Look for something like that.

Here’s my device query, and I think this GPU can perform overlapping kernel execution and data transfer.

Device 0: “GeForce GTX 750”
CUDA Driver Version / Runtime Version 8.0 / 7.5
CUDA Capability Major/Minor version number: 5.2
Total amount of global memory: 971 MBytes (1017774080 bytes)
( 4) Multiprocessors, (128) CUDA Cores/MP: 512 CUDA Cores
GPU Max Clock rate: 1238 MHz (1.24 GHz)
Memory Clock rate: 2505 Mhz
Memory Bus Width: 128-bit
L2 Cache Size: 1048576 bytes
Maximum Texture Dimension Size (x,y,z) 1D=(65536), 2D=(65536, 65536), 3D=(4096, 4096, 4096)
Maximum Layered 1D Texture Size, (num) layers 1D=(16384), 2048 layers
Maximum Layered 2D Texture Size, (num) layers 2D=(16384, 16384), 2048 layers
Total amount of constant memory: 65536 bytes
Total amount of shared memory per block: 49152 bytes
Total number of registers available per block: 65536
Warp size: 32
Maximum number of threads per multiprocessor: 2048
Maximum number of threads per block: 1024
Max dimension size of a thread block (x,y,z): (1024, 1024, 64)
Max dimension size of a grid size (x,y,z): (2147483647, 65535, 65535)
Maximum memory pitch: 2147483647 bytes
Texture alignment: 512 bytes
Concurrent copy and kernel execution: Yes with 2 copy engine(s)
Run time limit on kernels: Yes
Integrated GPU sharing Host Memory: No
Support host page-locked memory mapping: Yes
Alignment requirement for Surfaces: Yes
Device has ECC support: Disabled
Device supports Unified Addressing (UVA): Yes
Device PCI Domain ID / Bus ID / location ID: 0 / 1 / 0
Compute Mode:
< Default (multiple host threads can use ::cudaSetDevice() with device simultaneously) >

deviceQuery, CUDA Driver = CUDART, CUDA Driver Version = 8.0, CUDA Runtime Version = 7.5, NumDevs = 1, Device0 = GeForce GTX 750
Result = PASS

Yeah so it definitely can.

I don’t have that example in front of me but I guess maybe I can ask some quick questions to see if you are trying to do concurrent processing and transfer.

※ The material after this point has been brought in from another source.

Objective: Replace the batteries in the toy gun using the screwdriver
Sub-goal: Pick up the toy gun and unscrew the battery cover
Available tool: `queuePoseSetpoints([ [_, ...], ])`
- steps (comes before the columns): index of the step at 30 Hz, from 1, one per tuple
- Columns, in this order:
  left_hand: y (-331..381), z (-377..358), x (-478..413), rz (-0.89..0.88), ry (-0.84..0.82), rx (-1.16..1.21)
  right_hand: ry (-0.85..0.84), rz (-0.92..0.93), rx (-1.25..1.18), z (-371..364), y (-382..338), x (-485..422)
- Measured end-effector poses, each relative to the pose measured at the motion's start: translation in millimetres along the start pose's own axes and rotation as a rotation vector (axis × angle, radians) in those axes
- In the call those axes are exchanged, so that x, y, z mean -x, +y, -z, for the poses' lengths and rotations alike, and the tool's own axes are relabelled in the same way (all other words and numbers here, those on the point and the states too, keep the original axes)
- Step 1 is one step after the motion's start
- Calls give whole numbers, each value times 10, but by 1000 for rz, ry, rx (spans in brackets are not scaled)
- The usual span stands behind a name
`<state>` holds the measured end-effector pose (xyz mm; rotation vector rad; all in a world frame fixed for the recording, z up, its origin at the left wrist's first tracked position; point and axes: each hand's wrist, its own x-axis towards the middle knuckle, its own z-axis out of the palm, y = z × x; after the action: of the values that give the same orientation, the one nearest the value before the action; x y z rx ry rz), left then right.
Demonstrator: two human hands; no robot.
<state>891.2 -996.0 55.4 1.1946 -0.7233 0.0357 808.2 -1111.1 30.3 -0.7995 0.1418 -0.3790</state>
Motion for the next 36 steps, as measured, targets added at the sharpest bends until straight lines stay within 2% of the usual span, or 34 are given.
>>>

Are you using cudaMemcpyAsync? This is important as overlapping data transfers won’t work without it.

Second question, are you using multiple streams so that kernel execution and data transfer is overlapping?

Lastly, how are you determining that it isn’t overlapping? Are you using the Visual Profiler? If not you should.

Yes, I am using all you asked.

I am determining overlapping on nvvp.

I saw the statement, “With so many threads, the available hardware resources may become the primary limiting factor for concurrency as they prevent launching eligible kernels.”, and reduced the size of data and block dimension.

By doing so, I got concurrent kernel execution and overlapping between kernels and memory transfers.

However, I still don’t have overlapping between memory transfer although I am using cudaMemcpyAsync.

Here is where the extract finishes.